Auch während der Corona-Pandemie stellte die Rega jederzeit die Luftrettung in der Schweiz und Repatriierungen aus dem Ausland zugunsten der Schweizer Bevölkerung sicher. Obwohl der Transport von hochinfektiösen Patienten auch vor der Pandemie zum normalen Einsatzspektrum der Rega gehörte, waren die Crews mit Blick auf eine Zunahme solcher Transporte in den Rettungshelikoptern und Ambulanzjets bereits im Februar 2020 nochmals gezielt mit Schulungen vorbereitet worden. Am 11. März 2020 wurde im Tessin dann der erste an Covid-19 erkrankte Patient an Bord eines Rega-Helikopters transportiert. Seit Beginn der Pandemie transportierte die Rega rund 480 Covid-19-Patienten im Rettungshelikopter und rund 250 Patienten an Bord der drei Rega-Ambulanzjets.

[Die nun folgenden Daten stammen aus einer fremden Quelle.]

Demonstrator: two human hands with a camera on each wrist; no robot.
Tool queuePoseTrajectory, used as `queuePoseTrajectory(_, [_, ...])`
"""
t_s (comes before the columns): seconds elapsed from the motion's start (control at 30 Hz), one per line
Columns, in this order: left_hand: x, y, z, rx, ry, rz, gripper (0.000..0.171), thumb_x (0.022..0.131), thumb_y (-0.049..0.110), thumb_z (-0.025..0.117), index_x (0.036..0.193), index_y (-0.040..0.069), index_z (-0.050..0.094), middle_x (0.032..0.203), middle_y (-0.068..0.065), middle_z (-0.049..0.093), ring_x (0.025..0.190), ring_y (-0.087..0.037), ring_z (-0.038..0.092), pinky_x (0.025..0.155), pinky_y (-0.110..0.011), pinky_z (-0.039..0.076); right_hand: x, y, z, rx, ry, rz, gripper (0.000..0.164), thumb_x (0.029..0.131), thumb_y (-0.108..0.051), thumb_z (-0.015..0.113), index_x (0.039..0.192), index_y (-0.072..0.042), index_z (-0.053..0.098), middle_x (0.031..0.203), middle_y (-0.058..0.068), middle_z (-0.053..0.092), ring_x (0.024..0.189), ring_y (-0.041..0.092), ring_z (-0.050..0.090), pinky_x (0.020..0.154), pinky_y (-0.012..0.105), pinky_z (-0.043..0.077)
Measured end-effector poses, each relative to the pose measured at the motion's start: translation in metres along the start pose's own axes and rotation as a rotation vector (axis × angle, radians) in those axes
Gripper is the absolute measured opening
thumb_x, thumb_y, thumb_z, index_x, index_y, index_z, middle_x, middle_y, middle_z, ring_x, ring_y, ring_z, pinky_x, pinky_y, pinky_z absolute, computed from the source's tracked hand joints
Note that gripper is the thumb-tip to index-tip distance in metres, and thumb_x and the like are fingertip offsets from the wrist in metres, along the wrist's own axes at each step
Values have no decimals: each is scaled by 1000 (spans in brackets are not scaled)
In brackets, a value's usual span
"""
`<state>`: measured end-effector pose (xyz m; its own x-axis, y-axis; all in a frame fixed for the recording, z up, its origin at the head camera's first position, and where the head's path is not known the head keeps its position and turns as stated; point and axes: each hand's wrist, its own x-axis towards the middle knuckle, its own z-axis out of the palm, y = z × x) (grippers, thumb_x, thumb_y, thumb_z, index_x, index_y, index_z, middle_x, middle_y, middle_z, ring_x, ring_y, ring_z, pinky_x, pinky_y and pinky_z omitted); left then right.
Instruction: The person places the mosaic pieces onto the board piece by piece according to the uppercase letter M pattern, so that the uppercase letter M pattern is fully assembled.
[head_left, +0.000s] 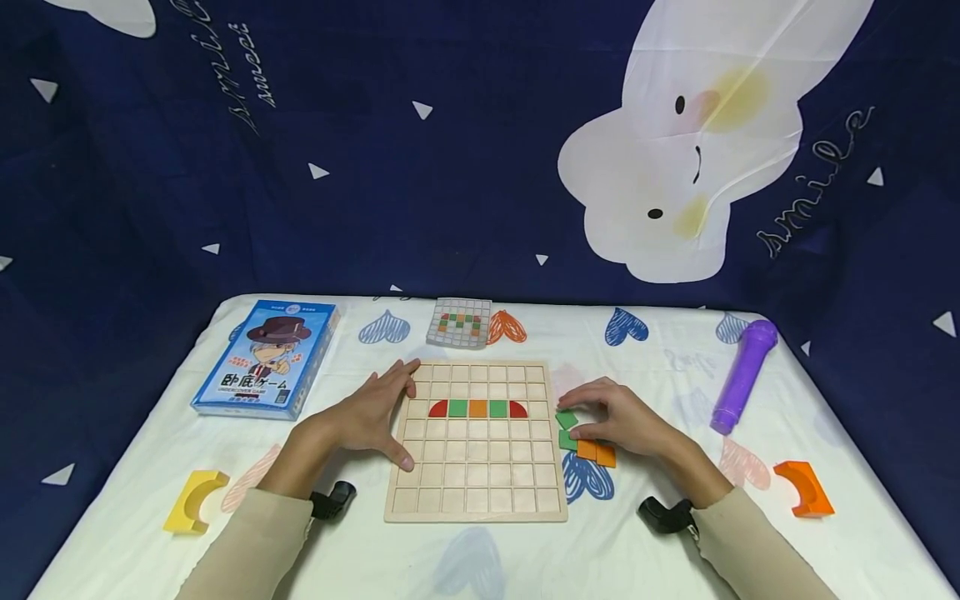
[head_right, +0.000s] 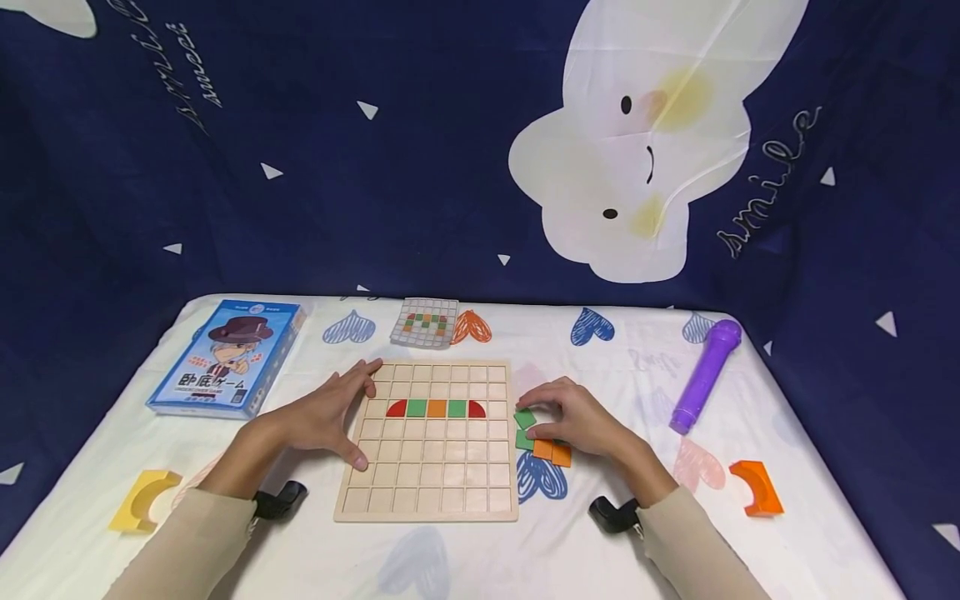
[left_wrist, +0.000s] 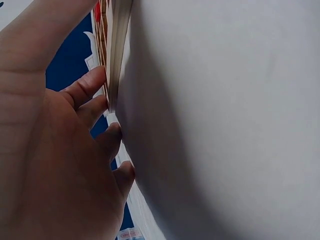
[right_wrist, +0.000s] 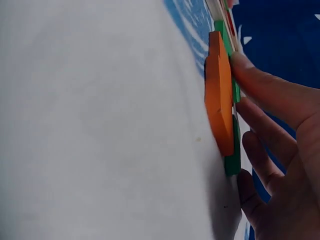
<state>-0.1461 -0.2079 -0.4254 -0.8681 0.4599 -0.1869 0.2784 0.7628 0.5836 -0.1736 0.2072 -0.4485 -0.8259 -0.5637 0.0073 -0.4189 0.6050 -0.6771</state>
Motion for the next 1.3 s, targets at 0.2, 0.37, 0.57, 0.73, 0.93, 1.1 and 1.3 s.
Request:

Darüber hinaus unterstützte die Rega die Schweizer Behörden bei der Bewältigung der Corona-Pandemie mit Know-how und Infrastruktur. So übernahm beispielsweise die Helikopter-Einsatzzentrale der Rega auf Anfrage des Bundes die Aufgabe als «nationale Koordinationsstelle» und unterstützte die Spitäler bei der Suche nach freien Intensivbetten.
Seit Beginn der Pandemie transportierte die Rega rund 480 Covid-19-Patienten im Rettungshelikopter und rund 250 Patienten an Bord der drei Rega-Ambulanzjets.
Adrian Schindler, Leiter Information und Medien der Rega
Wirkt sich die Pandemie auch bei Ihren Gönner-Beiträgen aus?
Per Ende 2020 wurde die Rega von 3,625 Millionen Gönnerinnen und Gönner unterstützt, was einem Nettozuwachs von 73’000 Personen gegenüber dem Vorjahr entspricht. Diese Zunahme entspricht ungefähr dem Wert der Vorjahre und wir sind dankbar für diesen grossen Rückhalt aus der Bevölkerung. Es sind nämlich die Gönnerinnen und Gönner, welche die Rega mit ihren solidarischen Beiträgen in der Luft halten und rund 60 Prozent des Gesamtbudgets der Rega finanzieren.
Fast die Hälfte der Bevölkerung in der Schweiz sind Gönnerin oder Gönner – gehört die Rega zur Grundversorgung in der Schweiz?
Ja, die Rega stellt als private, gemeinnützige Stiftung die medizinische Grundversorgung aus der Luft in der Schweiz sicher, ohne dafür Geld vom Staat zu erhalten. Das ist nur möglich dank der Unterstützung der Gönnerinnen und Gönner. Denn professionelle, medizinische Hilfe aus der Luft an 365 Tagen im Jahr, rund um die Uhr, in den Agglomerationen und in abgelegenen Gebieten, mit hoch qualifiziertem Personal, modernsten Rettungsmitteln und einem dichten Netz von schweizweit 13 Einsatzbasen – das alles kann nicht kostendeckend betrieben werden.